**Action item**
In the listing below, count the lines containing the string "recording". Reply with that number only.

**Information shown**
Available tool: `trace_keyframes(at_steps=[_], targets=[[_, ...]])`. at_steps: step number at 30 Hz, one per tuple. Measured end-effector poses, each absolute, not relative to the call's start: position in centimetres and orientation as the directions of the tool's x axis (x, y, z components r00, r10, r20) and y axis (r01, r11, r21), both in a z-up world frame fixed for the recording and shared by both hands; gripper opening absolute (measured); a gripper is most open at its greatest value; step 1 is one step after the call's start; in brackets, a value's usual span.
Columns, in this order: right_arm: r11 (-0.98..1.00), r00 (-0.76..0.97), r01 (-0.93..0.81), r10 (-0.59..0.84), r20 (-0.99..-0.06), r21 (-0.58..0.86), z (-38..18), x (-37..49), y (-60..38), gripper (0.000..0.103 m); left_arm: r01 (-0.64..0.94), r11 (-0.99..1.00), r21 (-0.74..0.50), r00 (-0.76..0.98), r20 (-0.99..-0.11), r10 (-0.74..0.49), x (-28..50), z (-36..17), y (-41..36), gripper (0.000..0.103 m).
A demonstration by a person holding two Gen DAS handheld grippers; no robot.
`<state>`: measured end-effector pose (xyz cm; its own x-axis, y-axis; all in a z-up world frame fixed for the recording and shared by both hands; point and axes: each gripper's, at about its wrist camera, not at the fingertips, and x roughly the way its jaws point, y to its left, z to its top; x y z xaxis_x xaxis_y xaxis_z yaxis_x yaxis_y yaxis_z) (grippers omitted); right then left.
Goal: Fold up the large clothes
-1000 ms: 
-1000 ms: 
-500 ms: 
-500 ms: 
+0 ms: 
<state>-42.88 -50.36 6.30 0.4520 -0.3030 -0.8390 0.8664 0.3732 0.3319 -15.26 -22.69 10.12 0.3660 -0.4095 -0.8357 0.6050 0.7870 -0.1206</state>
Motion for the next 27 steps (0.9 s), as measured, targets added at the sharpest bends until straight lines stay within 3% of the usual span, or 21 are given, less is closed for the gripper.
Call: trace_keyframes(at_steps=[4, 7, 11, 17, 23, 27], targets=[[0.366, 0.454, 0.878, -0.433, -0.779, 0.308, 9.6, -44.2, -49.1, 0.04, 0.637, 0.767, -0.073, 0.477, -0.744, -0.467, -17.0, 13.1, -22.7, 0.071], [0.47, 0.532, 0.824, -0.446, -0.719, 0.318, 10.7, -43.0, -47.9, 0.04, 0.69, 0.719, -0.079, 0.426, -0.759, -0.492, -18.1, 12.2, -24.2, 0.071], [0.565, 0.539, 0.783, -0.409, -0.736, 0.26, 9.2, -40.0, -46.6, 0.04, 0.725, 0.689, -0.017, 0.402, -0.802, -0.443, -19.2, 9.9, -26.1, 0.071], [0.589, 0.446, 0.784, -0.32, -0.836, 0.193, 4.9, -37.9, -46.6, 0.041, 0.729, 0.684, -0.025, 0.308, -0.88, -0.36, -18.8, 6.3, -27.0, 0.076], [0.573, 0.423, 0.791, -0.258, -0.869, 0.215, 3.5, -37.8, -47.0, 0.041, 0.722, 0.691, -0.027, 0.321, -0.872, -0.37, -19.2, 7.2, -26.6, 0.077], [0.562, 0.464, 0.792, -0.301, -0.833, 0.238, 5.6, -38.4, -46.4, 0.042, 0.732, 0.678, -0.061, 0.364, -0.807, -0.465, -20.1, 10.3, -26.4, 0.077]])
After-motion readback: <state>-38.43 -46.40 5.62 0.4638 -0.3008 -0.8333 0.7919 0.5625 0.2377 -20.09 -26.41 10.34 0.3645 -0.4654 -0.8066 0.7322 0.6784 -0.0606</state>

**Your solution**
2